- Aim of the task: Your reply should contain the whole listing below, repeated exactly, and no images.

- Data provided:
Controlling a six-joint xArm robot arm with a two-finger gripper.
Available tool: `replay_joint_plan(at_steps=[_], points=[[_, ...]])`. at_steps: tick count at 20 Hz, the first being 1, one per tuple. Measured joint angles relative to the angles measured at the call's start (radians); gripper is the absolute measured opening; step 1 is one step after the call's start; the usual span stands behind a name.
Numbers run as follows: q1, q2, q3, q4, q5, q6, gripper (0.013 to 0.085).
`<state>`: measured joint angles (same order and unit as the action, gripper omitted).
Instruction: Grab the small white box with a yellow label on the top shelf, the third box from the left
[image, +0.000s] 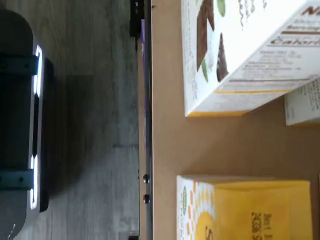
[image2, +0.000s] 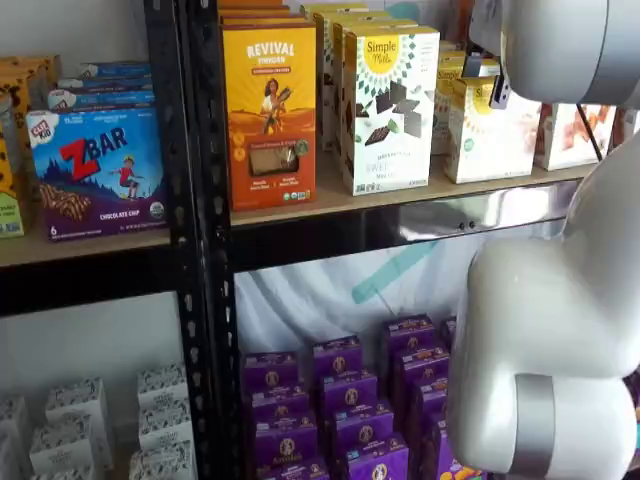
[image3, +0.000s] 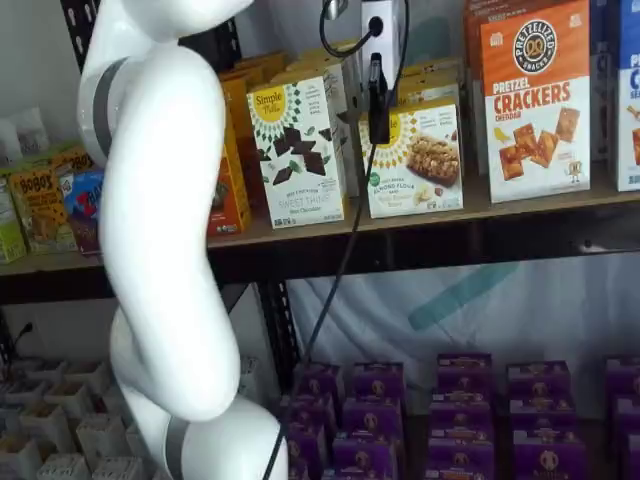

- Output below:
Controlling a six-joint xArm robot arm with a two-finger gripper.
Available tool: `replay_joint_plan(at_steps=[_], points=[[_, ...]])`. at_steps: tick count at 20 Hz, the first being 1, one per tuple. Measured joint angles relative to the angles measured at the call's start (radians); gripper is the absolute measured opening; step 1 is one step after the call's start; the usual span stands behind a name.
Numbers run as follows: q1, q2, q3, q4, q5, q6, gripper (0.013 to 0.085).
`<state>`: measured joint angles (same order and unit as the action, gripper omitted).
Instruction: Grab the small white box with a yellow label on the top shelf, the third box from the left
[image, +0.000s] 
[image2, +0.000s] 
[image3, +0.000s] 

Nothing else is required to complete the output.